- Activity -
Look below for the line holding "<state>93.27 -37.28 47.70" and the line holding "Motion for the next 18". Transcribe exactly those lines and all lines between them, nothing more.

- Given entries -
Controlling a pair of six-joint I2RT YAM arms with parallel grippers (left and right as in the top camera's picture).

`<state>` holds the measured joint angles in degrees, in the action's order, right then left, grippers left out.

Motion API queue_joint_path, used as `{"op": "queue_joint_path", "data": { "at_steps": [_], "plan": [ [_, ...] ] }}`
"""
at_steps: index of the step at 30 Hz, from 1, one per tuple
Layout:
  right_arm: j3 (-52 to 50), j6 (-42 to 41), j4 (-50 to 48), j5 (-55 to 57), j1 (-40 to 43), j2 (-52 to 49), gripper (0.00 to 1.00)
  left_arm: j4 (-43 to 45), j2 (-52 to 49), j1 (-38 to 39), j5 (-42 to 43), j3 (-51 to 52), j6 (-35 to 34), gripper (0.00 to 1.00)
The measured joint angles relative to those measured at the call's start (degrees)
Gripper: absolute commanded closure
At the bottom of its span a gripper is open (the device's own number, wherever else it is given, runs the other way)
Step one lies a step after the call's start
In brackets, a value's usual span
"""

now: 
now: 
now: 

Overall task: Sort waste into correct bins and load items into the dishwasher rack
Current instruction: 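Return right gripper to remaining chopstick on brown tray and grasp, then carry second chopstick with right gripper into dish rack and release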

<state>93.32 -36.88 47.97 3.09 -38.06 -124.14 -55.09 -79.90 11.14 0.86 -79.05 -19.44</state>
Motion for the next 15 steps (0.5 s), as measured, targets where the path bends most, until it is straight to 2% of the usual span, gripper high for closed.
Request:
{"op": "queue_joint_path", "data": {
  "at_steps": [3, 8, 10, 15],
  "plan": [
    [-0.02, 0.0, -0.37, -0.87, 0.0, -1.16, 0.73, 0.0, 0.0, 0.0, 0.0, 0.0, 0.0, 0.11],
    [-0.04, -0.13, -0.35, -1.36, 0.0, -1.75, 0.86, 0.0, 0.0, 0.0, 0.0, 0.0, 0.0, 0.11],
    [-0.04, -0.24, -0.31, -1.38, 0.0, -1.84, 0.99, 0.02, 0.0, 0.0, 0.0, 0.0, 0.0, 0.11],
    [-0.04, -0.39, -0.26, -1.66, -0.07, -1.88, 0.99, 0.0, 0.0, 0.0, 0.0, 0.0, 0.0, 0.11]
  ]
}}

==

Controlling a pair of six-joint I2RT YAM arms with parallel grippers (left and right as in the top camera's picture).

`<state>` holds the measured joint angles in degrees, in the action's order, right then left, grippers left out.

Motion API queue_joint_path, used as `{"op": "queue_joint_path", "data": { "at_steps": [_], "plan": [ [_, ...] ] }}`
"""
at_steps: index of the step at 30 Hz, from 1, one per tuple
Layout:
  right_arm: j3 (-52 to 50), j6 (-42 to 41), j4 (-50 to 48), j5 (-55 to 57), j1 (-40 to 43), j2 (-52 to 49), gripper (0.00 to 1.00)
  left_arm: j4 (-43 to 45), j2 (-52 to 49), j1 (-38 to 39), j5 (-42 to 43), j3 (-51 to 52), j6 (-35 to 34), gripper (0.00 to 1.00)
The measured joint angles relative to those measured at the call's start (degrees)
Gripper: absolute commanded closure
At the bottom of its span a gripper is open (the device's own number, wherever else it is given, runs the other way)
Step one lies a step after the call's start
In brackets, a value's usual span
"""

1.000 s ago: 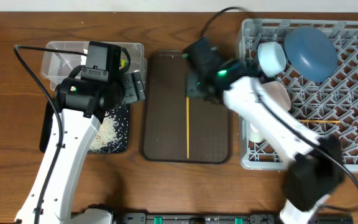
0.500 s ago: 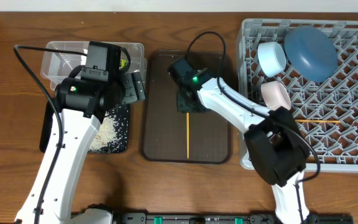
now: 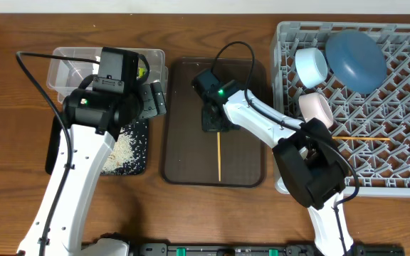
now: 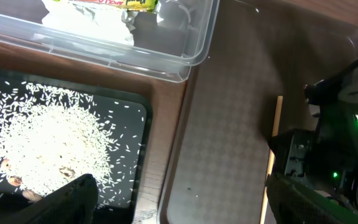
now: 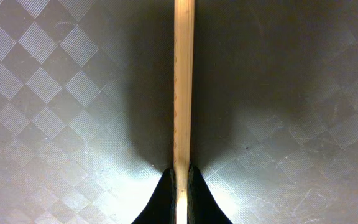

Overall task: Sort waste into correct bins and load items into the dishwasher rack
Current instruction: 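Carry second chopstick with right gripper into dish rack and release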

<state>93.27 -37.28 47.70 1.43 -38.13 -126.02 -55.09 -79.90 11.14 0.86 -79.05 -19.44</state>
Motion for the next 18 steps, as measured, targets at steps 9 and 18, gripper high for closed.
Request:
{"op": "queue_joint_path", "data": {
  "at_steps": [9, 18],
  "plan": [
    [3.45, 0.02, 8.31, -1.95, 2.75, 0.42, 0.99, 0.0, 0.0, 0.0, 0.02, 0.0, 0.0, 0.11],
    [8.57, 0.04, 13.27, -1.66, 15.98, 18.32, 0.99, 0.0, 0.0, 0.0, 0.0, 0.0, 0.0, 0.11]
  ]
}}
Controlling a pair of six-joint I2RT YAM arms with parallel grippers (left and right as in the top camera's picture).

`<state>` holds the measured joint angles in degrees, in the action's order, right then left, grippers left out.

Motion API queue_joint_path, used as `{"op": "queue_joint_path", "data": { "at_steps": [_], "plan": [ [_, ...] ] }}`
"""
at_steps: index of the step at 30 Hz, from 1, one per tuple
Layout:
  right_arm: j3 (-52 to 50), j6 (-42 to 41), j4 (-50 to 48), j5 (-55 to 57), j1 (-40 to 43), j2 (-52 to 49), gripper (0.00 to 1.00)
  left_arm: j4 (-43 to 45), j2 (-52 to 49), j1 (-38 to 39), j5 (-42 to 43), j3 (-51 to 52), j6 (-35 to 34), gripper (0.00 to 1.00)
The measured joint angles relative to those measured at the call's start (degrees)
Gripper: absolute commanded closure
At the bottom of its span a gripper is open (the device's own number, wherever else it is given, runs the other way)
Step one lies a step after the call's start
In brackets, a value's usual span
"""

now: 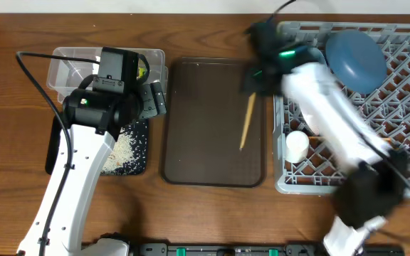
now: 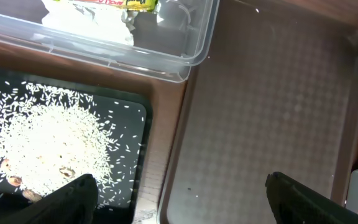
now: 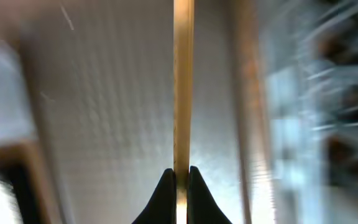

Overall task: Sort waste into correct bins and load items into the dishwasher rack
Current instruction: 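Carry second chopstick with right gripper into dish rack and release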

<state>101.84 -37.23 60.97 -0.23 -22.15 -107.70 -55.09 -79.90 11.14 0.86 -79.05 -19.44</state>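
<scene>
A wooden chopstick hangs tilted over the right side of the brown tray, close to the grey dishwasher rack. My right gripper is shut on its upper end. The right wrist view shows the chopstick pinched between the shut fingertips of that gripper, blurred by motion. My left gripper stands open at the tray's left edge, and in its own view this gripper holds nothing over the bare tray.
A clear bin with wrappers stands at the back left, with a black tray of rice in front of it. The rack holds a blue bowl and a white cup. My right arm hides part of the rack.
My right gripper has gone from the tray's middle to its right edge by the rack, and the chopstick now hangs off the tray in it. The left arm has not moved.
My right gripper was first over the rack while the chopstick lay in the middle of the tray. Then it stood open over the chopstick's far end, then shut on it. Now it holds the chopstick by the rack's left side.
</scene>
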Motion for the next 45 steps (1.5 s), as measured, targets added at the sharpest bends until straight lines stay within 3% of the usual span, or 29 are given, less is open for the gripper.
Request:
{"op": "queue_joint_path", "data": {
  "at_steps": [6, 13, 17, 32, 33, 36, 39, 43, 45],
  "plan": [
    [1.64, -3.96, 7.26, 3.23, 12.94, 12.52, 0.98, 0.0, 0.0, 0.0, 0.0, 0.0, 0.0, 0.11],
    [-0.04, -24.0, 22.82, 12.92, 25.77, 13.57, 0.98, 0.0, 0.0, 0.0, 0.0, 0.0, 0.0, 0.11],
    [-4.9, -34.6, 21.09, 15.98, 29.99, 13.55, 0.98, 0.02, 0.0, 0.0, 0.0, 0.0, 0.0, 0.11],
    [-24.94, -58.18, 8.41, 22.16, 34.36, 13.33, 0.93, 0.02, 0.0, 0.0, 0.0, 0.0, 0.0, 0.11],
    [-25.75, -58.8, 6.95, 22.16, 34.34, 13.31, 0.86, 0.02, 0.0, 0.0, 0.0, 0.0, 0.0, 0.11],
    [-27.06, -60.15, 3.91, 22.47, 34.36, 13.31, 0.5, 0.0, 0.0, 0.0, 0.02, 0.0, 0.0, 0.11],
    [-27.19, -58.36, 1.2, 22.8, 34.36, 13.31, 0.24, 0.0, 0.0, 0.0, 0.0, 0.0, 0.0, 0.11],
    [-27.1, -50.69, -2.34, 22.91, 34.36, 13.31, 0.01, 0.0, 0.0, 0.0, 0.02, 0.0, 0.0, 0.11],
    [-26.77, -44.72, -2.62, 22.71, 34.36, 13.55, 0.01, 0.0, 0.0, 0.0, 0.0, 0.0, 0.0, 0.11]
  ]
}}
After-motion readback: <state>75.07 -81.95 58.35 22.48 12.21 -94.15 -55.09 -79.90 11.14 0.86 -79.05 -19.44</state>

- Response for this exercise -
<state>93.27 -37.28 47.70 1.43 -38.13 -126.02 -55.09 -79.90 11.14 0.86 -79.05 -19.44</state>
Motion for the next 18 steps, as measured, targets at steps 9 and 18, gripper high for closed.

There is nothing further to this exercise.